Food glorious food
Sarah Standing 12:55pmI take back most of my biting comments on Wholefoods. It is now up and running and irresistible. Last night I went and was seduced into spending a small fortune. At 6pm it was as packed as Primark.
It is entirely possible to do one's entire "weekly shop" here providing you bring a pack of sherpas to help carry your groceries and own a black Amex. No parking, no delivery service (until September and then mystifyingly only in W8) and overly perky American check-out assistants who are blessed with a near-religious sense of commitment to the company. The choice of goods on offer is truly awesome. 15 types of tomatoes, mix-your-own-granola bars, bagels, cookies, sushi bars, tubs of fruit, mountains of cheese, every imaginable pulse, a trough of pic-and-mix olives, seed and nut, towers of freshly-spritzed vegetables, alternative medicines, beauty products, yoga clothes, baby food, sweets....

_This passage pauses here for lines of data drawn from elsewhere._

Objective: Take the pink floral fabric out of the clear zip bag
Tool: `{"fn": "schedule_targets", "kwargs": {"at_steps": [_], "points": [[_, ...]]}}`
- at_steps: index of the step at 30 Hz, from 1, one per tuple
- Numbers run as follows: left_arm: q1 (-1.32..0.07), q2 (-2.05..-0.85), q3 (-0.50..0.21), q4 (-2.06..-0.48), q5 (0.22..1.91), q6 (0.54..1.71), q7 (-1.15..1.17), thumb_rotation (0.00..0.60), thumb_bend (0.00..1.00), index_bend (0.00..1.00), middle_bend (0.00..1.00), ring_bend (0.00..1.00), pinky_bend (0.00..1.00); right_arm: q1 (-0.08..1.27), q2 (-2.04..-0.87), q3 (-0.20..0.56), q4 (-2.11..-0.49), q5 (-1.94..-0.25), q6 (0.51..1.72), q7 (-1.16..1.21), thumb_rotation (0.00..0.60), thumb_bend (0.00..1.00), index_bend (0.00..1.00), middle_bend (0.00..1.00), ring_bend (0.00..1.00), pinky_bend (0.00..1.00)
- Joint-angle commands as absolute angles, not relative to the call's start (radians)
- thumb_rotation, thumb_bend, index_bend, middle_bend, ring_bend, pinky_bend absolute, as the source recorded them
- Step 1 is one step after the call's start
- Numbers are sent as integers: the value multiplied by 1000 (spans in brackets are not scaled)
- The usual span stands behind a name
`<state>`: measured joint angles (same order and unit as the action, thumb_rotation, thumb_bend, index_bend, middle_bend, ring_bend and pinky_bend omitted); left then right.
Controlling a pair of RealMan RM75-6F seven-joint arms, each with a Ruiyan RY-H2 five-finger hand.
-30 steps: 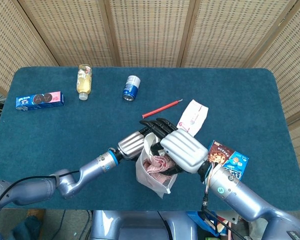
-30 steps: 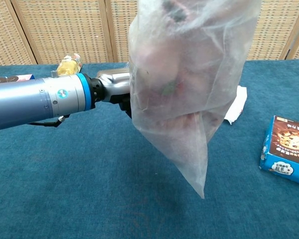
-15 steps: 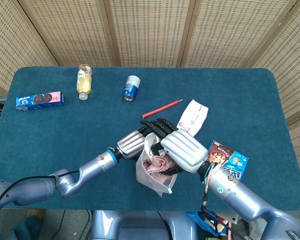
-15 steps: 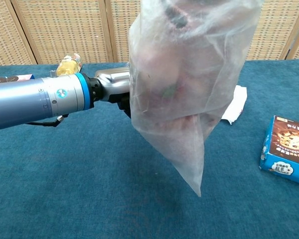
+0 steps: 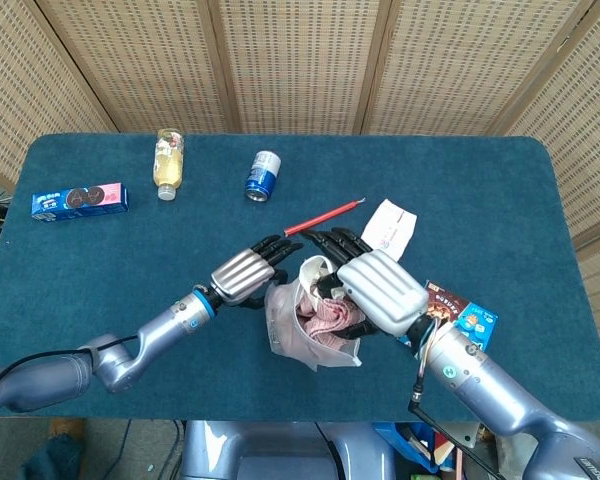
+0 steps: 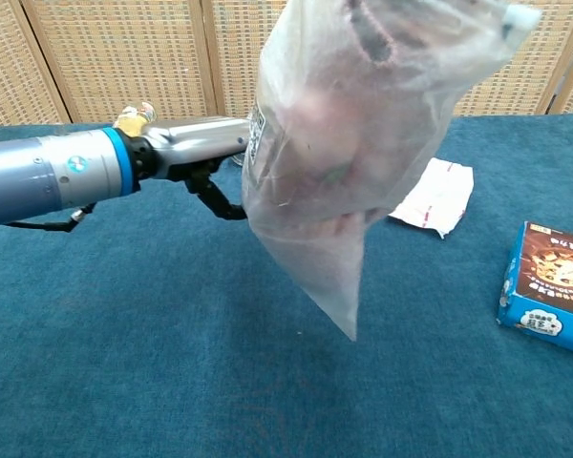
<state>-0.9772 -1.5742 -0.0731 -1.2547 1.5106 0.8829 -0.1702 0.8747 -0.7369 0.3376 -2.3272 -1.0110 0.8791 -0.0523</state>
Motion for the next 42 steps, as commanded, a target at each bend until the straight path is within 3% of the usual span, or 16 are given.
{"fn": "schedule_targets", "kwargs": {"at_steps": [1,16,25,31,42], "points": [[-966,-1563,-68,-1244,1508,890,-182,600,510,784,0,0,0,869,-743,334,-2316,-1013,881,-46,600,658,810,0,0,0],[-869,-1467,-14,-1185,1511,948,-279,600,514,788,0,0,0,819,-818,306,-2190,-1017,905,34,600,659,810,0,0,0],[-753,-1338,35,-1109,1509,1022,-375,600,521,789,0,0,0,786,-864,294,-2050,-1005,897,98,600,658,810,0,0,0],[-617,-1222,50,-948,1434,1061,-464,600,524,790,0,0,0,788,-898,285,-1928,-964,904,59,600,659,810,0,0,0],[-528,-1239,33,-739,1405,1044,-594,600,524,790,0,0,0,808,-935,275,-1910,-933,908,-36,600,659,810,0,0,0]]}}
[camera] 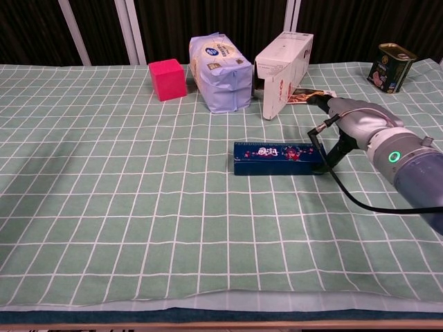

Interestingly my goods were all packed into plastic bags "because they actually recycle better than paper" according to Nick at check-out. "And what about all the food that doesn't sell?" I asked. "What happens to the excess food?" "You mean the displayability items?" asked Nick looking momentarily confused. (I love the way Americans invent insane new words). " We have a homeless programme in place." Thank God. I think I may be shortly joining the programme myself if I continue haemorrhaging money the way I did last night.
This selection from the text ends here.